▶ What you should do: Report the count of lines holding "robot" in the records, with no other words.

[Opening Data shown section]

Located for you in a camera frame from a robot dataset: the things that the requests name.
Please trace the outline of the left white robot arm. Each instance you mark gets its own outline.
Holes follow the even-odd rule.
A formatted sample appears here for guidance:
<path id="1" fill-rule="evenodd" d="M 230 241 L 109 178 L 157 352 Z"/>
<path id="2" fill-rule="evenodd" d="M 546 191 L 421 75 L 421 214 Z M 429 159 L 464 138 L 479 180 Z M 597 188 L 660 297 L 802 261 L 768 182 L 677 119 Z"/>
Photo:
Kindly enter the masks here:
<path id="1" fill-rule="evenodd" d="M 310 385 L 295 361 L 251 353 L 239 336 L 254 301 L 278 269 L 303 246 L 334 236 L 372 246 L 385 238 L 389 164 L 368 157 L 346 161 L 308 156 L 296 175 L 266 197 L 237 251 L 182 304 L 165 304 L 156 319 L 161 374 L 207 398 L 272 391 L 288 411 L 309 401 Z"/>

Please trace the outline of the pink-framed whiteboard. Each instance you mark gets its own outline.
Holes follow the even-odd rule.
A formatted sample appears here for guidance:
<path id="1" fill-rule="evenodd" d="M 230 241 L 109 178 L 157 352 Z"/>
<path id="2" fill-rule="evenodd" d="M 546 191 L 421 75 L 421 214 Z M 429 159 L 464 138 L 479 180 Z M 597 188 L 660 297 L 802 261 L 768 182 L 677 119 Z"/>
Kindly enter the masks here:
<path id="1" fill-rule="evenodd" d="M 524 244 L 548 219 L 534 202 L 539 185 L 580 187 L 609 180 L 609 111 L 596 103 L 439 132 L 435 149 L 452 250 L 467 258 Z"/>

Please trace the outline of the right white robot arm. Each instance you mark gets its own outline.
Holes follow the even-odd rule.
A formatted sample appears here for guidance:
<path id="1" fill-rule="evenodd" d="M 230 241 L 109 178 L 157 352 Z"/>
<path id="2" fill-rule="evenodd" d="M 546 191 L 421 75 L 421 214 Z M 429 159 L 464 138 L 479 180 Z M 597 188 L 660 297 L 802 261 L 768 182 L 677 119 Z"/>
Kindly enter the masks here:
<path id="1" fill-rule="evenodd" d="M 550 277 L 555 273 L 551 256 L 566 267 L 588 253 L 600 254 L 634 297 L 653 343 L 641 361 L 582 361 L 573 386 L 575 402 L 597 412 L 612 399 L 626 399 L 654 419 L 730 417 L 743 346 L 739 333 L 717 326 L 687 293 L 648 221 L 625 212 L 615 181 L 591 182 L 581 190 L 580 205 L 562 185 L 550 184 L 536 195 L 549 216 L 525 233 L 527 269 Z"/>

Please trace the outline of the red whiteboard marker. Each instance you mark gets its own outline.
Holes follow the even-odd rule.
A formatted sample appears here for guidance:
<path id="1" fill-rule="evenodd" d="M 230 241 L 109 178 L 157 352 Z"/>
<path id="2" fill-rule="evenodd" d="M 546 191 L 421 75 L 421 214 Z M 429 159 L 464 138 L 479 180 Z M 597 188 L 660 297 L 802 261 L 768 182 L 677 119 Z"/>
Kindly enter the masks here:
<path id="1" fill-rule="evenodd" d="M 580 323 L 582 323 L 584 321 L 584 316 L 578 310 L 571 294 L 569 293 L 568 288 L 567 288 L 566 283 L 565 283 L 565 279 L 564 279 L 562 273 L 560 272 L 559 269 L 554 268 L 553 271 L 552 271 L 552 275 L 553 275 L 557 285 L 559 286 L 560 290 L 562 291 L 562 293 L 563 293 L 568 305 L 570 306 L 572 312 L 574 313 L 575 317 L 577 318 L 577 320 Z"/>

[Closing Data shown section]

▶ Solution for this problem: 3